La fuerza del cariño

Hace unos días me dio por pensar en el desairado trato que injustamente ha recibido a lo largo de mi vida la palabra cariño.

Cariño parecía una palabra pequeña, de segunda división; un poco retamosa. Como comprar una equipación del Real Madrid en versión Thai. Está bien, no es un asco, puedes sentarte a la mesa, pero no tiene la importancia de otras poderosas palabras como amor, odio, respeto, confianza, o las efectistas resiliencia o empoderamiento.

Cariño parecía quedarse en cuartos de final, ser un tres estrellas; que te elijan para formar equipo cuando han entrado la mitad, y la otra mitad espera. Tenerse cariño era bonito, pero era escaso. Jamás hubiera dicho que lo mejor de una relación era el cariño. Me hubiese sonado casi a traición.

De repente ahora (será cosa de la edad) comprendo toda la fuerza del cariño. La que terminó por unir a Shirley McLein y Jack Nicholson. El cariño es el piolet para subir a la cima. El cariño es una pieza de potencia moderada pero de enorme durabilidad, y que apenas se desgasta. Es absolutamente esencial y su ausencia es causa de todo el desconsuelo, pero a menudo es inmerecidamente inapreciada entre el barullo de la inmisericorde cotidianidad.

Ahora, en cambio, entiendo cuánto valen los besos, las miradas tiernas. Las caricias sentidas y suaves sobre el pelo o la cara, las palabras lentas y dirigidas. El tono dulce, y sin embargo robusto, del cariño. El trato esmerado y dispuesto. Dedicarse al otro, en cada interacción.

Saúl es el niño más cariñoso sobre este planeta. Es mi hijo excepcional y absolutamente cariñoso, que no deja pasar un sólo día sin repartir amor y delicadeza.

Saúl te mira a los ojos con los suyos entornados y la cabeza ladeada, y toma tu rostro entre sus manos pequeñas y mullidas para acercarlo a sus labios, y posar un beso esponjoso en la punta de tu nariz.

Abraza a todo el mundo que acaba de conocer, invitándolo a su vida. Como si dijese: Vaya, eres nuevo por aquí, siéntete cómodo, siéntete en casa.

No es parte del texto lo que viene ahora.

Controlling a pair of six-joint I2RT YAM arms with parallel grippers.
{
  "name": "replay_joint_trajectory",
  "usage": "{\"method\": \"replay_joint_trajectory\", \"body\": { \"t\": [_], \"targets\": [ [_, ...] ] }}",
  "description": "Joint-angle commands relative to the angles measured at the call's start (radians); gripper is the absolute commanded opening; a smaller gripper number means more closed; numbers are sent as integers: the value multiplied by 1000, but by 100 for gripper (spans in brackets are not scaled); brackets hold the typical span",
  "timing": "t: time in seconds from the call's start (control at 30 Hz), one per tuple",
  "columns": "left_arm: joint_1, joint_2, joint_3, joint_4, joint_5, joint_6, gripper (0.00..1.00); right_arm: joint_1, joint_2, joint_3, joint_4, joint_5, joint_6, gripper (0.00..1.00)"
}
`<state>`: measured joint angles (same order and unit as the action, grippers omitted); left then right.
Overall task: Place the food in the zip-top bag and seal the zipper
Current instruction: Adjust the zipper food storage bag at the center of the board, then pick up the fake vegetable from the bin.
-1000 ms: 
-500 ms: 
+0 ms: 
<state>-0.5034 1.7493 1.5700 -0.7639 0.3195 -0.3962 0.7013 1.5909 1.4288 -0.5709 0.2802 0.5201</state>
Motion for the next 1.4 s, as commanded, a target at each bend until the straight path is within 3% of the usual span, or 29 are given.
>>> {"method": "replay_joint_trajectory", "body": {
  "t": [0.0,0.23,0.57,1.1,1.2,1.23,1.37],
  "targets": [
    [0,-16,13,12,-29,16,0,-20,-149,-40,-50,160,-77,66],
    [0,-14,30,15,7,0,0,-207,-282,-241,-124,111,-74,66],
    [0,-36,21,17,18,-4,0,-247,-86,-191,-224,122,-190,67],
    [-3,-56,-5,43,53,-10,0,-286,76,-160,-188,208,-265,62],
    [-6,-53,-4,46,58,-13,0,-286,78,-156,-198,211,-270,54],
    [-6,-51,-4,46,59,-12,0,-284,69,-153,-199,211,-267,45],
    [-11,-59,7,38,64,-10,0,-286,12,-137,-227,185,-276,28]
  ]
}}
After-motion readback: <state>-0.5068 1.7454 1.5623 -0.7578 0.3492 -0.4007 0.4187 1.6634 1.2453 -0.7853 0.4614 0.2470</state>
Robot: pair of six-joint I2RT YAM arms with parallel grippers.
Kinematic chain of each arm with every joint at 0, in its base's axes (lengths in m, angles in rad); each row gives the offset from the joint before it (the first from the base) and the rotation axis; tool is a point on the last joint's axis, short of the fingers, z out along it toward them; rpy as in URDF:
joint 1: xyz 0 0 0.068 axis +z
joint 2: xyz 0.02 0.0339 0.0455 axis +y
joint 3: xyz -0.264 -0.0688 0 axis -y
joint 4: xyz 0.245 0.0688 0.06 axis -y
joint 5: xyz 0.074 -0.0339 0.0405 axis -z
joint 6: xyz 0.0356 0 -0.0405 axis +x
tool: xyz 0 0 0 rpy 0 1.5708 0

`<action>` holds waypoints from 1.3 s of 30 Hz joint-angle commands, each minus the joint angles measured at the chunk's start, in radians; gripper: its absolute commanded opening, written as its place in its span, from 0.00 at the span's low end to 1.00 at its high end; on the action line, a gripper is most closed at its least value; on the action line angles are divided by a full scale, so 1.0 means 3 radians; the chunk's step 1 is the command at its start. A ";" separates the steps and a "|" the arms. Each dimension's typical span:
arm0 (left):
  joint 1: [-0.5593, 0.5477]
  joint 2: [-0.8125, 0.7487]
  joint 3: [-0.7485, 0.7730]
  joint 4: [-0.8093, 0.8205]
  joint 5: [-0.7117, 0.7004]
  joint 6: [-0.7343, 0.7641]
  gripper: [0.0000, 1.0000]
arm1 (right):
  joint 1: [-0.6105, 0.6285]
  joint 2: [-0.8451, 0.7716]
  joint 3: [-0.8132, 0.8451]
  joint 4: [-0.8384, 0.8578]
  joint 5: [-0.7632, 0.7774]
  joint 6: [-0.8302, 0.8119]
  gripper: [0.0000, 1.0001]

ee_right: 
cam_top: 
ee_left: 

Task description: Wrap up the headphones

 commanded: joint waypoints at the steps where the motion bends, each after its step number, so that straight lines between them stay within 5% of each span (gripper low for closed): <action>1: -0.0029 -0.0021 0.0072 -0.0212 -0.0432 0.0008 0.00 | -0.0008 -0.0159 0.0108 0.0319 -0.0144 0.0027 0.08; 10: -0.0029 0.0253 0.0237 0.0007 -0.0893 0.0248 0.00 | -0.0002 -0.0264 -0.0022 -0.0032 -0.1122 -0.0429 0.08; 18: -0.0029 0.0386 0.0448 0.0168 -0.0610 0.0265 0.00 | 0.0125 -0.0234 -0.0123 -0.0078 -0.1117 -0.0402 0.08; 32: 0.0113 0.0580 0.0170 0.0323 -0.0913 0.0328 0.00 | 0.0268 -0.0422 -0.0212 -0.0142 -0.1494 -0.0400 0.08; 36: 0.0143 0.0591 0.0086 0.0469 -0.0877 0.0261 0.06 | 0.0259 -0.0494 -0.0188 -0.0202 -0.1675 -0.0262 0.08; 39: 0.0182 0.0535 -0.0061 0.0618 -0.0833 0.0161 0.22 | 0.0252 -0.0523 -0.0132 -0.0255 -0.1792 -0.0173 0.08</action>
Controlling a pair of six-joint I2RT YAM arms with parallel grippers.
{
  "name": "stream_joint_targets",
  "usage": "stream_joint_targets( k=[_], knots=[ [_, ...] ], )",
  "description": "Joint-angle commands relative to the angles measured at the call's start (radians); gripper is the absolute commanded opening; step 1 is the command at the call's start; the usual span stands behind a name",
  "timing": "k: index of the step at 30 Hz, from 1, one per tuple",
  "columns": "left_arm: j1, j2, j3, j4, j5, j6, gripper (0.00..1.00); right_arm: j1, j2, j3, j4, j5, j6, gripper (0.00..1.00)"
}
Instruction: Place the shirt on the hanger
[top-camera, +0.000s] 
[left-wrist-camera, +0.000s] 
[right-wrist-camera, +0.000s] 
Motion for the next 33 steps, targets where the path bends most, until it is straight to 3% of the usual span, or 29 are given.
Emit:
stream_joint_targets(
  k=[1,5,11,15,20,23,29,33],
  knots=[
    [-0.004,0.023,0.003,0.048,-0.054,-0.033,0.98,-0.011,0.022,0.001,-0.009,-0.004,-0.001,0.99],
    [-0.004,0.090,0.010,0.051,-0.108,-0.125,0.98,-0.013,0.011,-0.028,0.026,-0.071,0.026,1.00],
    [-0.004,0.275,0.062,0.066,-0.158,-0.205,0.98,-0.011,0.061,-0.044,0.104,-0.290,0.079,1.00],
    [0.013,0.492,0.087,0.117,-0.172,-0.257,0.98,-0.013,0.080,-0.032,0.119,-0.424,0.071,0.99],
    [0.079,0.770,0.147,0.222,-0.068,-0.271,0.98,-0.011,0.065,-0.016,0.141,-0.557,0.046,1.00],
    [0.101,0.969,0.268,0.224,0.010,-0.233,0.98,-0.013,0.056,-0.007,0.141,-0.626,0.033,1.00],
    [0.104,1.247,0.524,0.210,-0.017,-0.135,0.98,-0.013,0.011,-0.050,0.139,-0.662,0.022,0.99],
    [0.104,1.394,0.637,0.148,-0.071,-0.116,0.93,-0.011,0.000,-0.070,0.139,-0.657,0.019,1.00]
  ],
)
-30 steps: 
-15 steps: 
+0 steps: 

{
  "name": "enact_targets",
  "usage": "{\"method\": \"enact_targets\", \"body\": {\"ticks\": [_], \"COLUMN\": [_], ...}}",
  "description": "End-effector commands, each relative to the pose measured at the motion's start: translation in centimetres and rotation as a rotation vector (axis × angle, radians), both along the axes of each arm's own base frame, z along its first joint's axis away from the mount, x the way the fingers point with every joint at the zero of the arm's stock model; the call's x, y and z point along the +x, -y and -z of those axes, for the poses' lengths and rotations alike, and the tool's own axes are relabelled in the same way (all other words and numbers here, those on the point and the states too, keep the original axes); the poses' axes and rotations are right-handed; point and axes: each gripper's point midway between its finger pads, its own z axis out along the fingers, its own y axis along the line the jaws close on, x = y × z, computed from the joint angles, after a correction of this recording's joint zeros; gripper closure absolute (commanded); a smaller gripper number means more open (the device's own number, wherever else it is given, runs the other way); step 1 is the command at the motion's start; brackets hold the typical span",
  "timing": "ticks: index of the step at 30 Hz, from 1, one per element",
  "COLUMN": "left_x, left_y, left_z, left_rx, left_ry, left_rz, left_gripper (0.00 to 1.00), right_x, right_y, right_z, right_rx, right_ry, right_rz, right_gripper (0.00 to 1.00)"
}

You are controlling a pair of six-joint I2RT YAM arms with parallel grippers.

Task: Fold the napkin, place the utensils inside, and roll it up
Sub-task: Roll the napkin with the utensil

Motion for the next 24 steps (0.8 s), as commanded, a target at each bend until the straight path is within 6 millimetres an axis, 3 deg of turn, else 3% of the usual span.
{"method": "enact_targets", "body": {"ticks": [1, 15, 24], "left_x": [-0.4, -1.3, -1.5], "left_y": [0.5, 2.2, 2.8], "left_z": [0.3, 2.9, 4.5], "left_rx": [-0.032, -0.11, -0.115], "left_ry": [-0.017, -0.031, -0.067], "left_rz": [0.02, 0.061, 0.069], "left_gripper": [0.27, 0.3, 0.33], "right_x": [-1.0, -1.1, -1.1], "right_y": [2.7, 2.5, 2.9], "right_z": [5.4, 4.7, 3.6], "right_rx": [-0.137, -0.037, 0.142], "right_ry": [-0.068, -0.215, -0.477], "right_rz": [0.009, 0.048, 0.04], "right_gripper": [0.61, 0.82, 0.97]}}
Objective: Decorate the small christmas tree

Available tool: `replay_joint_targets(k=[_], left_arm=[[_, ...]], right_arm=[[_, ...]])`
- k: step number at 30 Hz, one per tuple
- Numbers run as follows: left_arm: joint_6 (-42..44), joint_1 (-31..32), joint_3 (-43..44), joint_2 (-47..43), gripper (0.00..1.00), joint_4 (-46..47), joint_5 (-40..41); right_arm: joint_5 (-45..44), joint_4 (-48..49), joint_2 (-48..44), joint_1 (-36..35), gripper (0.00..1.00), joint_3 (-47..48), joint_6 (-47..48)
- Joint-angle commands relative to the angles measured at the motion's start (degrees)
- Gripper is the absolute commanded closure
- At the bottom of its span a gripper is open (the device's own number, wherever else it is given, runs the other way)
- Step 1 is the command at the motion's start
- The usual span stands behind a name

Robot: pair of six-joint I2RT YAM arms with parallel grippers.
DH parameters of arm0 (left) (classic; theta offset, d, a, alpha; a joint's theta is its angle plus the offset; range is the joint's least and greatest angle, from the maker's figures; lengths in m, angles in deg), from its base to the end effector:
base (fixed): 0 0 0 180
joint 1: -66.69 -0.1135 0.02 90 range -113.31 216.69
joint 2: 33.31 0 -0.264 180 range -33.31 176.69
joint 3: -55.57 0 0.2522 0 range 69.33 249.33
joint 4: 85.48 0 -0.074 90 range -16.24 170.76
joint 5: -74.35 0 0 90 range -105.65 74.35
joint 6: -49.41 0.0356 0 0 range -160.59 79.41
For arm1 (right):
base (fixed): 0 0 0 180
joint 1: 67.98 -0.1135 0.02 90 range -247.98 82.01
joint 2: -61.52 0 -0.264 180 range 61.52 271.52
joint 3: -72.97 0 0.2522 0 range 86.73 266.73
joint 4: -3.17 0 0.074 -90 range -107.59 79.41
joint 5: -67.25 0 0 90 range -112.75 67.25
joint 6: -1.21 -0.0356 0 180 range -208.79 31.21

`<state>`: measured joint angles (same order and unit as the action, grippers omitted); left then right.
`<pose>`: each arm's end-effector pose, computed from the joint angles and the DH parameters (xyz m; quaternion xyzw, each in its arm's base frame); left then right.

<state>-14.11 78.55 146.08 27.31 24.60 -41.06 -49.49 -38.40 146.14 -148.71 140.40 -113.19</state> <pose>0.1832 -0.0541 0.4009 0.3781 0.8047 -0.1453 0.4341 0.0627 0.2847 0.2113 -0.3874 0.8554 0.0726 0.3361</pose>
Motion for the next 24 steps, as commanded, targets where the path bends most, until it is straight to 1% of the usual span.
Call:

Ya eres parte de esto, de mí.

Y de esta forma Saúl hace sentir especial a todo el que lo rodea.

Mañana se cumplirán tres años desde que llegara a nuestras vidas mi niño afectuoso, en los que todos hemos aprendido el poder sanador de un abrazo sincero. La alegría que viene justo después de un beso. Que las caricias son la mejor forma de decir te quiero, sin hablar.

Desde hace tres años hay tres vidas a mi alrededor, desenvolviéndose entre luchas y achuchones. Pero ganan los mimos por goleada, y, la verdad es que cuando se llenan de cuidados los unos a los otros, a mí me parece estar tocando el cielo con las manos. Sé que algo muy grande están creando que me trasciende a mí, y a cada uno de ellos, y está tejiendo una red de seguridad de la que me siento parcial y orgullosamente responsable. Una red invisible que va a amainar el vacío bajo sus pies, ahora y más tarde, cuando incluso puedan sentirlo.

Saúl me ha enseñado muchas cosas y, entre ellas, que el contacto es un lenguaje del amor infalible para tender puentes, crear lazos y sortear distancias. Que amarse de esa forma; con las manos y los ojos y la piel, te libra de la soledad y del abandono y te llena de consuelo cuando las circunstancias no satisfacen por sí solas.

Saúl me ha echado a la cara lo poco que cuesta un abrazo y lo caros que solemos ponerlos los adultos. Que los besos se dan en la nariz, en la boca, en la frente, en los ojos y en la barriga y allí donde fuere, siempre que alguien necesite saberse apreciado.

Saúl cumple tres años de ser ternura y mirada de luz para todos nosotros.

Tu mamá te desea que la vida te devuelva al menos tanto amor como el que das, y te cubra de afectos y ternuras. Yo te voy a besar y achuchar de forma excesiva hasta que quieras y, aunque algún día dejes de querer, al hueco entre mis brazos se va a quedar criogenizado, como Walt Disney, para cuando te venga bien volver.

Muy feliz cumpleaños, mi niño amoroso. Con todo mi cariño.